[AVAILABLE DATA]

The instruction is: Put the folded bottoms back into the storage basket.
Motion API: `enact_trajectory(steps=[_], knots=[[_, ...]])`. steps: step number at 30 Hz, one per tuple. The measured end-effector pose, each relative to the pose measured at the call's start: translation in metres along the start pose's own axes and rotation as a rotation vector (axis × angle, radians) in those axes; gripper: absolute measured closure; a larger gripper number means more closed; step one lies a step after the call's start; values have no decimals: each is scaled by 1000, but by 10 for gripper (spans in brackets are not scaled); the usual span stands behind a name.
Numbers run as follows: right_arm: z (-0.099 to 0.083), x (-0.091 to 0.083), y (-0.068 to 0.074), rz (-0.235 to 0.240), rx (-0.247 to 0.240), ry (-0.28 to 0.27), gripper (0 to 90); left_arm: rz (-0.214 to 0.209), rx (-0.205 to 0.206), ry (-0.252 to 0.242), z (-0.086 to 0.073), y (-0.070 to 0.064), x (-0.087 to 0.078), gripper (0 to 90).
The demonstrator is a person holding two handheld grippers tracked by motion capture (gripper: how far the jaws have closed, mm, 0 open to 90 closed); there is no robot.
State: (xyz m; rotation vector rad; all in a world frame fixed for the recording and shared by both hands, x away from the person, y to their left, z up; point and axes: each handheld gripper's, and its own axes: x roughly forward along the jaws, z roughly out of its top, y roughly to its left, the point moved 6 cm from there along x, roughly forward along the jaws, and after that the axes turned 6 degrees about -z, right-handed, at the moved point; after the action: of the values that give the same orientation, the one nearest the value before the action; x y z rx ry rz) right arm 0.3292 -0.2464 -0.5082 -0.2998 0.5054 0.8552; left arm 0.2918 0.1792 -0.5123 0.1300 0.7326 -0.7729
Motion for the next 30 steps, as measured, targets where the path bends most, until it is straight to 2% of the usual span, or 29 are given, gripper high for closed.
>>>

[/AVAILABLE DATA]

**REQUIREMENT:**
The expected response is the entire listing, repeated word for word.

**RESPONSE TO THE TASK:**
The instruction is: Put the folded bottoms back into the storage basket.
Motion API: `enact_trajectory(steps=[_], knots=[[_, ...]])`. steps: step number at 30 Hz, one per tuple. The measured end-effector pose, each relative to the pose measured at the call's start: translation in metres along the start pose's own axes and rotation as a rotation vector (axis × angle, radians) in those axes; gripper: absolute measured closure; a larger gripper number means more closed; step one lies a step after the call's start; values have no decimals: each is scaled by 1000, but by 10 for gripper (spans in brackets are not scaled); the usual span stands behind a name.
Numbers run as follows: right_arm: z (-0.099 to 0.083), x (-0.091 to 0.083), y (-0.068 to 0.074), rz (-0.235 to 0.240), rx (-0.247 to 0.240), ry (-0.28 to 0.27), gripper (0 to 90); left_arm: rz (-0.214 to 0.209), rx (-0.205 to 0.206), ry (-0.252 to 0.242), z (-0.086 to 0.073), y (-0.070 to 0.064), x (-0.087 to 0.078), gripper (0 to 90).
The demonstrator is a person holding two handheld grippers tracked by motion capture (gripper: how far the jaws have closed, mm, 0 open to 90 closed); there is no robot.
State: (xyz m; rotation vector rad; all in a world frame fixed for the recording and shared by both hands, x away from the person, y to their left, z up; point and axes: each handheld gripper's, and its own axes: x roughly forward along the jaws, z roughly out of its top, y roughly to its left, the point moved 6 cm from there along x, roughly forward along the jaws, and after that the axes turned 6 degrees about -z, right-handed, at the moved point; after the action: of the values that give the same orientation, the one nearest the value before the action; x y z rx ry rz) right arm 0.3292 -0.2464 -0.5082 -0.2998 0.5054 0.8552; left arm 0.2918 0.1792 -0.5123 0.1300 0.7326 -0.7729
Motion for the next 30 steps, as measured, targets where the path bends most, until it is straight to 2% of the usual span, or 29 are given, gripper high for closed.
>>>

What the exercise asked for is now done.